Ülkemizin En Önemli Kanayan Yarası Uyuşturucu.
Değerli muhtarlarım, değerli sivil toplum kuruluşları, artık uyuşturucu dokuz yaşına indi ve okulların içinde kol geziyor. Maalesef İzmirde kayıtlara göre 5000 tane torbacı (satıcı) var. Çocuklarımız kullanıcı olarak cezaevine giriyor ama satıcı olarak çıkıyor.

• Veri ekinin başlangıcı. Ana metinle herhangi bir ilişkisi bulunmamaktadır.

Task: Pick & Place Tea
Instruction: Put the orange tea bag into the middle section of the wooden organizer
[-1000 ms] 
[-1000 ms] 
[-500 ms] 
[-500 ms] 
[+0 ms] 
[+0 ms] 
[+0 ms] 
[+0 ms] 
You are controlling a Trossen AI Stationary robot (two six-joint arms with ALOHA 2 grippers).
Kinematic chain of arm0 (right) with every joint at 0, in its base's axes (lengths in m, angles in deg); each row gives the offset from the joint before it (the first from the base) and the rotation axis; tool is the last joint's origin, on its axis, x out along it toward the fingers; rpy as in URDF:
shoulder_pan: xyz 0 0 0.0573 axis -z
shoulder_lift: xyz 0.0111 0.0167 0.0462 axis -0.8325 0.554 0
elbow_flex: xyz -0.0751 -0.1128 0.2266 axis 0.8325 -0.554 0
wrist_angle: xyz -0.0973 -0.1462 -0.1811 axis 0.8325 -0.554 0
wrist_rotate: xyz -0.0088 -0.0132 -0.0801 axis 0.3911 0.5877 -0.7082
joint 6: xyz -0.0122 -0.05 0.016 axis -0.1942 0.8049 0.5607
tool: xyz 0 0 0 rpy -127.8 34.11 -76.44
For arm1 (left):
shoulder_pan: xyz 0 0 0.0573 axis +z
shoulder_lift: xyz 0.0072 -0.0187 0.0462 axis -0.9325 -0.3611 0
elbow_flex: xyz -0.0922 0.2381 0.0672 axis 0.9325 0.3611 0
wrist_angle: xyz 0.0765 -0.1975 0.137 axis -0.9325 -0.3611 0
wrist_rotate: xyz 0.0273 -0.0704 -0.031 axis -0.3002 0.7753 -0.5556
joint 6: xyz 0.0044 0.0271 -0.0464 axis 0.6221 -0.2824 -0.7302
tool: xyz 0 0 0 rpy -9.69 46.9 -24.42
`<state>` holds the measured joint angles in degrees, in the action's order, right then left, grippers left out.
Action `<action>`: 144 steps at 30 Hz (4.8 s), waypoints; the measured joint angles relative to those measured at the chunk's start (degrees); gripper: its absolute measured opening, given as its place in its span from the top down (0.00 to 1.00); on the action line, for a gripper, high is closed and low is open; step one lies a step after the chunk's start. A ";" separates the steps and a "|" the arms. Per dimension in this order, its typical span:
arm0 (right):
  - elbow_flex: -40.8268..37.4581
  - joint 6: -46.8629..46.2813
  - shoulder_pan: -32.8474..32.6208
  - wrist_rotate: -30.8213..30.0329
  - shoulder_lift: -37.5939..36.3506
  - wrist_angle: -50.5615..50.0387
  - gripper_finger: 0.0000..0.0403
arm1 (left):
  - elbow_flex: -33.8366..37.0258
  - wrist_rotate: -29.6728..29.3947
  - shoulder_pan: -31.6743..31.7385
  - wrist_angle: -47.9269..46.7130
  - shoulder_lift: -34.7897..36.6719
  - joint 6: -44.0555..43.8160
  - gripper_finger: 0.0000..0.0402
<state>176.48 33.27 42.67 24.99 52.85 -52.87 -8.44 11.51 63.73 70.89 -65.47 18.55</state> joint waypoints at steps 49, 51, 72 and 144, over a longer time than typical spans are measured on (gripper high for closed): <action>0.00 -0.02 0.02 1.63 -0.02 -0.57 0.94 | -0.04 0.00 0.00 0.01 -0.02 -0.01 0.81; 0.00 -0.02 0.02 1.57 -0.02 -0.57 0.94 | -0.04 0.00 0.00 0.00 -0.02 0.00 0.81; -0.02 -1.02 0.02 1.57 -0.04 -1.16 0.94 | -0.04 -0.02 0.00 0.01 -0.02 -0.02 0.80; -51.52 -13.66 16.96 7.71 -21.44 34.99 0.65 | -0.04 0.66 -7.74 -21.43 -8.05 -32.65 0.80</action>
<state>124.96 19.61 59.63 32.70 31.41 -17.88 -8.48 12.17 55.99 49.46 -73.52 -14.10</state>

Biz rehabilitasyonu önemsiyoruz. Ailelerin eğitimini, okul çağındaki çocukların katlandıklarının sonucunun ne olduğunu görsellerle aydınlatılmasını, anlatılması istiyoruz ve ayrı bir ceza evi istiyoruz. Ceza evi değil de rehabilitasyon evi diyelim, çocuklarımız tedavi olsun.
Tabi bu işin uzmanları burada ve birazdan sizlere görsel sunumlar yapacaklar. Ama muhtarlarımız, başkanlarımız ihbarda bulununca, sonra da gelip muhtara silah gösterip parmak sallayıp tehdit ediyorlar; Siz mi ihbar ettiniz diye.Buna da çözüm bulmalıyız.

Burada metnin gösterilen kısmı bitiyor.